WHAT YOU SHOULD DO:
The answer is the full listing below, copied exactly, with its pictures omitted.

*** Opening of INFORMATION SHOWN ***

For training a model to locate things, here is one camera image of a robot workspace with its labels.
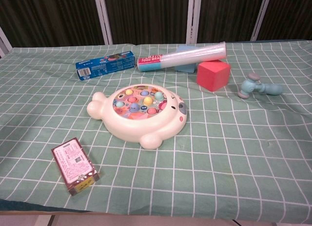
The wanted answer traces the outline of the light blue toy hammer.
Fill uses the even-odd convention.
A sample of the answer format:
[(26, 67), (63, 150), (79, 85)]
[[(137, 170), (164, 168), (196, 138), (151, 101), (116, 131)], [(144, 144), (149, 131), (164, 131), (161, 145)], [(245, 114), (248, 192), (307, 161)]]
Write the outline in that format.
[(279, 84), (265, 84), (258, 83), (260, 76), (256, 73), (248, 74), (247, 79), (241, 84), (238, 91), (238, 96), (243, 99), (249, 98), (250, 94), (254, 91), (270, 95), (280, 95), (283, 92), (282, 85)]

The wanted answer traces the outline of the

*** Close of INFORMATION SHOWN ***

OUTPUT FOR THIS TASK:
For training a model to locate things, here is one camera image of a robot workspace with its labels.
The wanted answer traces the outline of the light blue toy hammer.
Fill uses the even-odd convention.
A sample of the answer format:
[(26, 67), (63, 150), (79, 85)]
[[(137, 170), (164, 168), (196, 138), (151, 101), (116, 131)], [(144, 144), (149, 131), (164, 131), (161, 145)], [(245, 114), (248, 192), (307, 161)]]
Write the outline in that format.
[(279, 84), (265, 84), (258, 83), (260, 76), (256, 73), (248, 74), (247, 79), (241, 84), (238, 91), (238, 96), (243, 99), (249, 98), (250, 94), (254, 91), (270, 95), (280, 95), (283, 92), (282, 85)]

The wanted answer traces the outline of the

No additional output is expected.